Ruler of Abu Dhabi
- Reign: 1793–1816
- Predecessor: Dhiyab bin Isa Al Nahyan
- Successor: Mohammed bin Shakhbut (1st rule) Tahnun bin Shakhbut Al Nahyan (2nd rule)
- Born: Liwa Oasis (now Emirate of Abu Dhabi, UAE) ^{[citation needed]}
- Issue: Muhammad bin Shakhbut Al Nahyan Tahnun bin Shakhbut Al Nahyan Khalifa bin Shakhbut Al Nahyan Sultan bin Shakhbut Al Nahyan Hilal bin Shakhbut Al Nahyan Yafoor bin Shakhbut Al Nahyan
- House: Al Nahyan family
- Father: Dhiyab bin Isa Al Nahyan
- Religion: Islam

= Shakhbut bin Dhiyab Al Nahyan =

Emir of Abu Dhabi in the late 18th and early 19th centuries

Sheikh Shakhbut bin Dhiyab Al Nahyan (شخبوط بن ذياب بن عيسى آل نهيان) was the Ruler of the Emirate of Abu Dhabi from 1793 to 1816, now part of the United Arab Emirates (UAE).

==Political career==
Sheikh Shakhbut was the eldest son (or brother) of Sheikh Dhiyab bin Isa Al Nahyan who was the leader of the Bani Yas tribal confederation.

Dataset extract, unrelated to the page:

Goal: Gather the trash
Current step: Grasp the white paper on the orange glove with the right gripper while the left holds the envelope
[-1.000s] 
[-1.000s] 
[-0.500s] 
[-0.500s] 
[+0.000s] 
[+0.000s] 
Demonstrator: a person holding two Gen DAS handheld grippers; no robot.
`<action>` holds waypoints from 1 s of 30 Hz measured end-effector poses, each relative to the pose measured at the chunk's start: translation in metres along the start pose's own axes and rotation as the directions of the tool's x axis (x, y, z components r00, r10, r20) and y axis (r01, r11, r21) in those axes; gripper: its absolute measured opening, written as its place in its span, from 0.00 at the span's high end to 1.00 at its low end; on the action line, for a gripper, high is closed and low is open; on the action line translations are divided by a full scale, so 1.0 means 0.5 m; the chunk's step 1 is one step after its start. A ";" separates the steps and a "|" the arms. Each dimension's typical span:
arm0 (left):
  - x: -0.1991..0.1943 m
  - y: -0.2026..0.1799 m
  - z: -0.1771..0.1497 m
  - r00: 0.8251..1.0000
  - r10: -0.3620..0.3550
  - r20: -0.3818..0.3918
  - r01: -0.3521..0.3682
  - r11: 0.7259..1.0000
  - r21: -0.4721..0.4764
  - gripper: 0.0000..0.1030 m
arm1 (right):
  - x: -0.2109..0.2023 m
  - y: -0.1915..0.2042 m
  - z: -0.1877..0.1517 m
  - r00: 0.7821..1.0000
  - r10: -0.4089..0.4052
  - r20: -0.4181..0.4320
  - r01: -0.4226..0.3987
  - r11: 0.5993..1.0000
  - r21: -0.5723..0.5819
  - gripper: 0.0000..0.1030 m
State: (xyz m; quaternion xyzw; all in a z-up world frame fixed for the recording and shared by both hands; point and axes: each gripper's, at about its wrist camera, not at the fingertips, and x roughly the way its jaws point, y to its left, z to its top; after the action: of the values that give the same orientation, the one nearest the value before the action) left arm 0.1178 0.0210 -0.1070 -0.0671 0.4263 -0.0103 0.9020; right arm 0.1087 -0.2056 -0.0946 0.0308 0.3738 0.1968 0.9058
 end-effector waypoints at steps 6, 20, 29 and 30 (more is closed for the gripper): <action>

In 1761 Shakhbut's father, Dhiyab bin Isa, sent a hunting party from Liwa which tracked a gazelle to a brackish spring on the island. According to legend, the gazelle became the symbol of Abu Dhabi, and gave it its name (literally Father of the Gazelle). In 1793, Dhiyab ordered Shakbut to move to the island; he did, and built a village and fort there near a freshwater spring. The fort, Qasr al-Hosn, became the palace of the sheikhs. It housed the Centre for Documentation and Research for several years, and is now a museum. By Shakhbut's reign, Abu Dhabi had expanded to some 400 houses.

==Successors==
He was followed by his sons Mohammed bin Shakhbut (ruled 1816–1818), Tahnun bin Shakhbut (ruled 1818–1833), Khalifa bin Shakhbut Al Nahyan (ruled 1833–1845), but co-ruled throughout all their reigns. Hilal and Yafoor are identified as his sons in the 1845 Memoranda on the Tribes of the Arabian Shores of the Persian Gulf of Lieutenant AB Kembal, Assistant Resident at Bushire.

==Legacy==
He has been described as legendary, and having a notable amount of sons. He was deposed by his son.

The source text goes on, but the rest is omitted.